> EXERCISE AIM: Copy out each line below containing "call".

> RAW DATA:
-=-=-

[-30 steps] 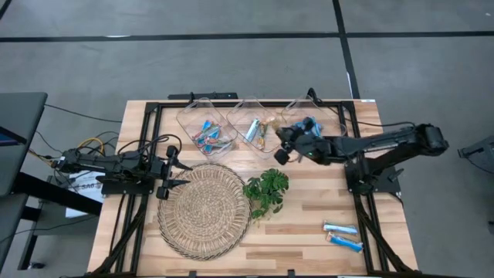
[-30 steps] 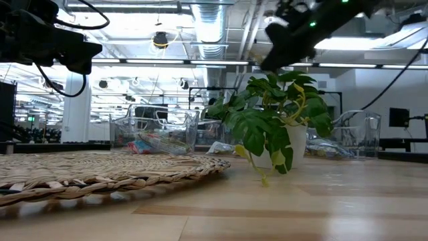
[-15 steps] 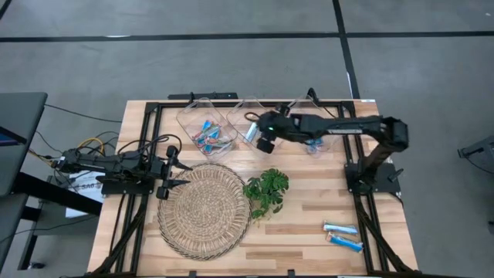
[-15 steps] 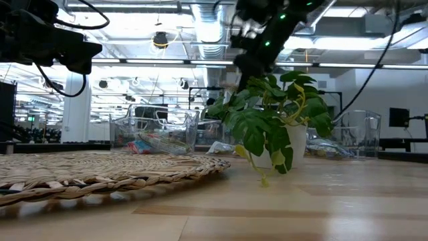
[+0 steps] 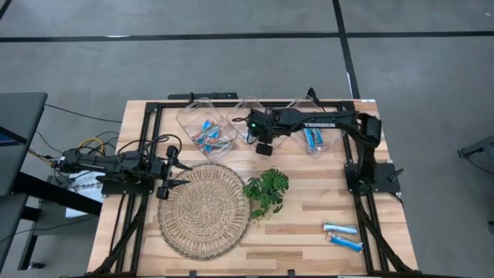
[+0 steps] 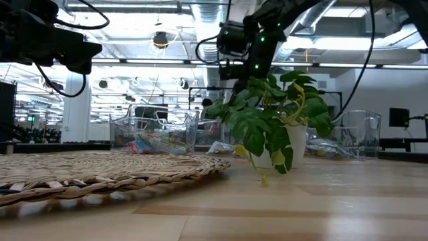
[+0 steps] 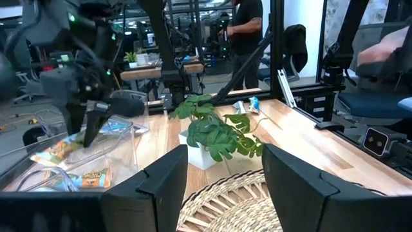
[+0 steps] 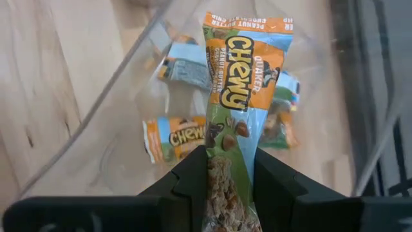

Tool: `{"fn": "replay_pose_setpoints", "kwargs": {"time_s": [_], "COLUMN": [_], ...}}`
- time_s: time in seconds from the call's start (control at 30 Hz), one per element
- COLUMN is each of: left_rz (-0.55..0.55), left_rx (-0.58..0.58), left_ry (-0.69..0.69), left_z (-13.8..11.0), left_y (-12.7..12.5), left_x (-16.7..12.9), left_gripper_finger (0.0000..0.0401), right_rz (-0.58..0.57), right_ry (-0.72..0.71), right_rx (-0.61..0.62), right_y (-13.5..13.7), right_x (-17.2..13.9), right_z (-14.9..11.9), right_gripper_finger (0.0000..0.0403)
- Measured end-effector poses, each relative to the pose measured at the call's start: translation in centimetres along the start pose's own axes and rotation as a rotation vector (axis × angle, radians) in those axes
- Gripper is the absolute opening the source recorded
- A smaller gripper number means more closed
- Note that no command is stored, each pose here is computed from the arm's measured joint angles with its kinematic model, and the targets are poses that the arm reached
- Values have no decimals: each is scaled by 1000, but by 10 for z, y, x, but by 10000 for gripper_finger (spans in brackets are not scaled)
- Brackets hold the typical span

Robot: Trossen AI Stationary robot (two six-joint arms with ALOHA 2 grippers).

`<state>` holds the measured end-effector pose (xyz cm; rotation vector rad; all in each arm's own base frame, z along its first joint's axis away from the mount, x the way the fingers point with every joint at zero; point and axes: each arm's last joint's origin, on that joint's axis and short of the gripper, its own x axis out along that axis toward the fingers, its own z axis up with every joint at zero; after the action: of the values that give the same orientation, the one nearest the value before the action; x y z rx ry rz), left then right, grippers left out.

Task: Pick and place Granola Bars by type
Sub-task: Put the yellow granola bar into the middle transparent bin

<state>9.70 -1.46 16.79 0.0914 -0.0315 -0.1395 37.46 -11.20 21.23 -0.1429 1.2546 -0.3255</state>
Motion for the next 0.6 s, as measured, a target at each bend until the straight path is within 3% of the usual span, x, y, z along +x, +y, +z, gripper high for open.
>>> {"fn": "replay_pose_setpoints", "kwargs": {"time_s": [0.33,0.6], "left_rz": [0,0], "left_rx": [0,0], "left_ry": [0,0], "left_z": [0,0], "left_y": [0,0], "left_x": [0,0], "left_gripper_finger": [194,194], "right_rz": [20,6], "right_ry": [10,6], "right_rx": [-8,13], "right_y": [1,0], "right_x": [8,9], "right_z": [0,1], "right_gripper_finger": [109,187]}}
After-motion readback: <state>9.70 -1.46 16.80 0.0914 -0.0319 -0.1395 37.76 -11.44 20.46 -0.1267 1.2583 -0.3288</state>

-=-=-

> THE COMPLETED TASK:
- time_s: time in seconds from the call's start (control at 30 Hz), one per element
- Measured end-effector poses, each relative to the pose measured at the call's start: translation in centimetres along the start pose's own axes and rotation as a rotation vector (axis × angle, radians) in those axes

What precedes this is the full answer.